PFsense 2.2.4 & Cisco ASA5505 IPSec - one way connection only
I've just setup an IPSec Site-to-Site VPN using PFSense 2.2.4 and ASA5505 and was able to establish VPN connection.
Site A :
Cisco ASA 5505 IP: 192.168.1.2
LAN users Default Gateway: 192.168.1.2
PFSense IP: 172.16.9.5
LAN users Default Gateway: 172.16.9.3
172.16.9.3 is our Cisco Managed Switch which handle Inter-VLAN connection.
All users on Site B can access the LAN of Site A, but Site A cannot access the LAN of Site B.
I did some routing on PFSense & ASA5505 but still Site A cannot access Site B. Any advise please?
Can you ping pfSense box from site A?
Do you already have a route like this
ROUTE ADD 192.168.1.0 MASK 255.255.225.0 172.16.9.5
on all site B clients or on site B default gateway?
Do you have an "allow" rule on the pfSense IPsec page (in Firewall / Rules)?
No, I can't ping pfSense from Site A.
Yes I tried adding route on some PC on Site B clients and even the Cisco Route but still no luck.
Allow Rule on PFSense IPsec is also wide open.
On my cisco box, I'm receiving the message below:
3 Oct 27 2015 11:34:41 305005 172.16.9.39 No translation group found for icmp src LAN:192.168.1.100 dst LAN:172.16.9.39 (type 8, code 0)
Sorry, I'm no good with Cisco configuration.
The "No translation group found" from the ASA probably indicates you're missing a NAT exclusion for the VPN networks on the ASA.
Sorry as I'm totally not good in Cisco commands. How do I translate that into Cisco ASA config? Can you show me the command?
If you don't know what he said you should probably ask a cisco forum.
In a nutshell you have to exclude your VPN networks from NAT or they get natted and break your VPN.
192.168.1.x/24 inside(ASA1)outside ===VPN===outside(ASA2)inside 192.168.2.0/24
If you were configuring ASA1 nat exemption for this L2L tunnel, it would look like this:
object network obj-local
subnet 192.168.1.0 255.255.255.0
object network obj-remote
subnet 192.168.2.0 255.255.255.0
nat (inside,outside) 1 source static obj-local obj-local destination static obj-remote obj-remote
Basically says "Don't NAT these networks." Or, more precisely, NAT these networks but NAT them to themselves.
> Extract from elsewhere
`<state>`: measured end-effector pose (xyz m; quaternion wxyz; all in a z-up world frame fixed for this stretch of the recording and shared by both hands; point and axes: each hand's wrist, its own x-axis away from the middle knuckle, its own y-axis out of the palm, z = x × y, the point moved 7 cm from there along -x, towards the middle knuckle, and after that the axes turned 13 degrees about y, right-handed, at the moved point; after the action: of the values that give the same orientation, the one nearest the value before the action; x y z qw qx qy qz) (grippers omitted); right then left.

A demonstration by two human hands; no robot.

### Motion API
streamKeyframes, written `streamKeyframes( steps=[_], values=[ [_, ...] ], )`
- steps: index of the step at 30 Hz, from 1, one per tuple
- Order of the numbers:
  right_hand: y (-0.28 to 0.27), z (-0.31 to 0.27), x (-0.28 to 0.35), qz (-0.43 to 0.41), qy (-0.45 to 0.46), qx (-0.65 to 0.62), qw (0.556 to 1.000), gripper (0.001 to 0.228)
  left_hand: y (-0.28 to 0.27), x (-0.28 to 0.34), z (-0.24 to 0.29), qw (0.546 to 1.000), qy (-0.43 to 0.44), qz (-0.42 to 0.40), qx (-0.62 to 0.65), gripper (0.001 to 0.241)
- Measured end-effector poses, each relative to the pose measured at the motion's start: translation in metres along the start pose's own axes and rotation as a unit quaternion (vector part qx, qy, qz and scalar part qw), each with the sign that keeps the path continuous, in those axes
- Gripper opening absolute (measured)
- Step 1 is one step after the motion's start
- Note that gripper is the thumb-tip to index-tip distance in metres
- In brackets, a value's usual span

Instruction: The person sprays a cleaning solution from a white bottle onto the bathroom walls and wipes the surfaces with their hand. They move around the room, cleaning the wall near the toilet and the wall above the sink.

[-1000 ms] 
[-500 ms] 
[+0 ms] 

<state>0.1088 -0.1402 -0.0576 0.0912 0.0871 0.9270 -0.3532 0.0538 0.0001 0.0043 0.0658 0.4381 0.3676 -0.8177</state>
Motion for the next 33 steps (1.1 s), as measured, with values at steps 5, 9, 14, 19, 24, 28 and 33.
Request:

Totally convoluted, but that's the way it is.
I already added a NAT Exempt on my ASA5505, but still Site A cannot access Site B network. Still cannot PING Site B PFSense box. Any suggestion please?
![ASA5505 NAT.JPG](/public/imported_attachments/1/ASA5505 NAT.JPG)
![ASA5505 NAT.JPG_thumb](/public/imported_attachments/1/ASA5505 NAT.JPG_thumb)
I'm used to have Bytes-In Zero, Bytes-Out OK problem.
After enable Maximum MSS in IPsec > Advanced Setting and give the value 1250 solved my problem.
Not sure whether the same setting can apply to your case.